(Exercise data):
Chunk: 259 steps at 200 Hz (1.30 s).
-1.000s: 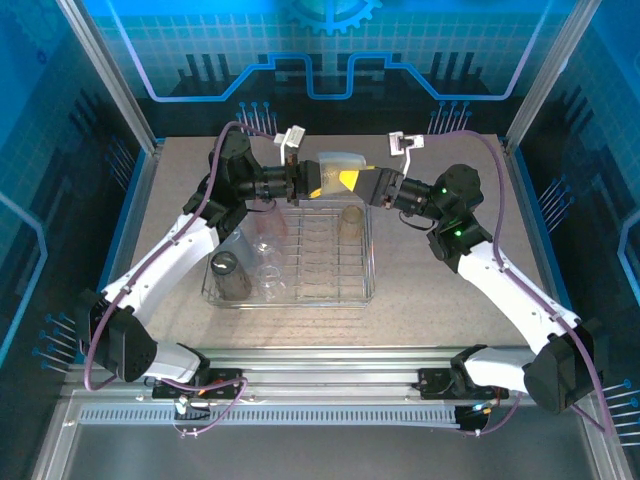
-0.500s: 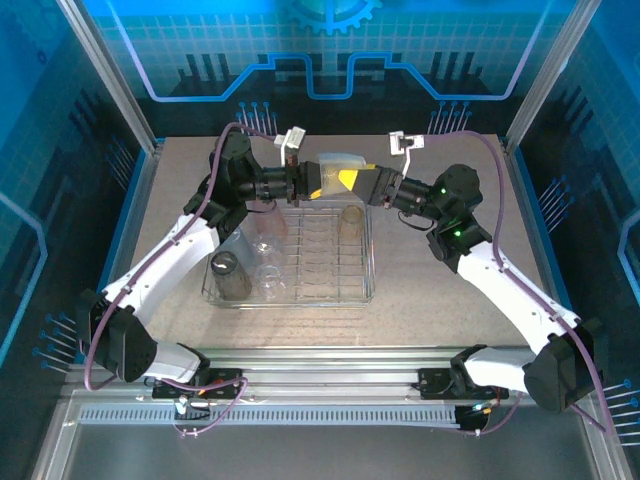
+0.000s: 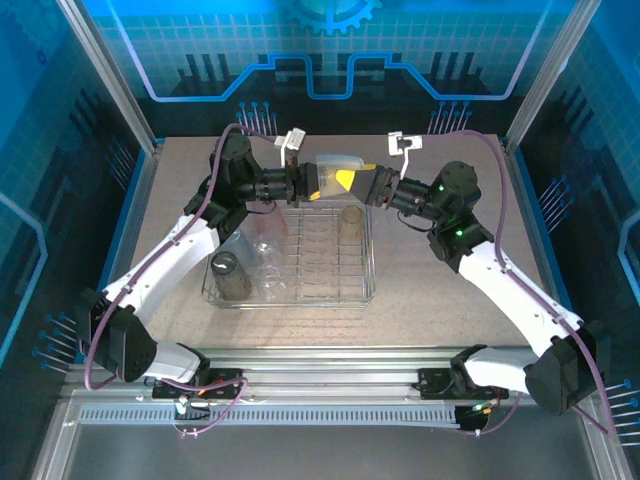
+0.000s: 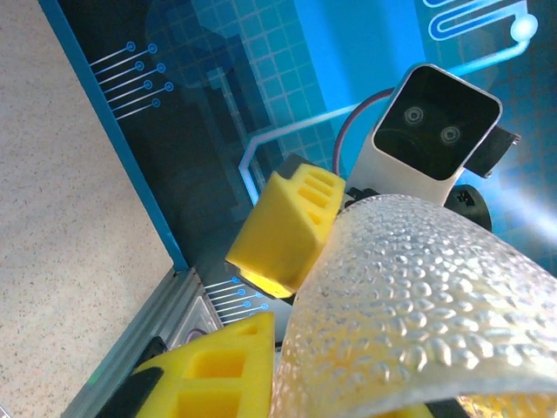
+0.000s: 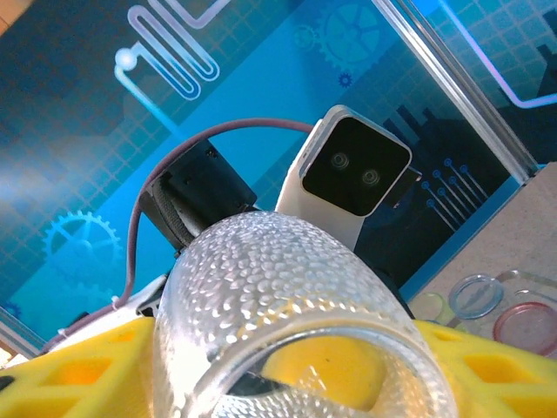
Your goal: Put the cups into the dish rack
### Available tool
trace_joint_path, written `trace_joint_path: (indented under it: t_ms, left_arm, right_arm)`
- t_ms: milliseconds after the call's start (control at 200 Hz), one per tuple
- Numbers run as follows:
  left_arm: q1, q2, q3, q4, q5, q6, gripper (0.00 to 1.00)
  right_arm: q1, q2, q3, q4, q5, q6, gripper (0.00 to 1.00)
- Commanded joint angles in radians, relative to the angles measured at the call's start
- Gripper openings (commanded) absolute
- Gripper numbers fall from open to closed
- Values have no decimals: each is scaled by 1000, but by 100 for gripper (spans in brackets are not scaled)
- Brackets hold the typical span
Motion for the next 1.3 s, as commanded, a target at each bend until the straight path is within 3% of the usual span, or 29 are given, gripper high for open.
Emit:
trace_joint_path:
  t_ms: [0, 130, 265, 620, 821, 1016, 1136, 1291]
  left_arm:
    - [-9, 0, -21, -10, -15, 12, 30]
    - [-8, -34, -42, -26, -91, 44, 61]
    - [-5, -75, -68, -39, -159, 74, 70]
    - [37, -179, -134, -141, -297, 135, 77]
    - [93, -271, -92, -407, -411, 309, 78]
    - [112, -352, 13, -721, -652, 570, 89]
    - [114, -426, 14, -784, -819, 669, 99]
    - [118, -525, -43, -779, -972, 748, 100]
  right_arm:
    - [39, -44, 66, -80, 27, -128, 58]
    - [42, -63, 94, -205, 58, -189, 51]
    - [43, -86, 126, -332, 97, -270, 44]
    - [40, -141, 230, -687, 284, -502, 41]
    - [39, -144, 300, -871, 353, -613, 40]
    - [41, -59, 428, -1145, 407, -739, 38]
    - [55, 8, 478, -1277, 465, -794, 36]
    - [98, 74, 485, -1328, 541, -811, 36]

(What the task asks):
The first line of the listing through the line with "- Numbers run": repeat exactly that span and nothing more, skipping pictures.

(Expected output):
Chunk: 259 steps at 200 Hz (1.30 s).
-1.000s: 
-0.500s: 
+0.000s: 
+0.000s: 
+0.000s: 
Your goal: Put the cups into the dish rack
### Available tool
trace_joint_path, written `trace_joint_path: (indented under it: t_ms, left_arm, right_arm)`
- t_ms: milliseconds after the call's start (control at 200 Hz), one per tuple
- Numbers run as follows:

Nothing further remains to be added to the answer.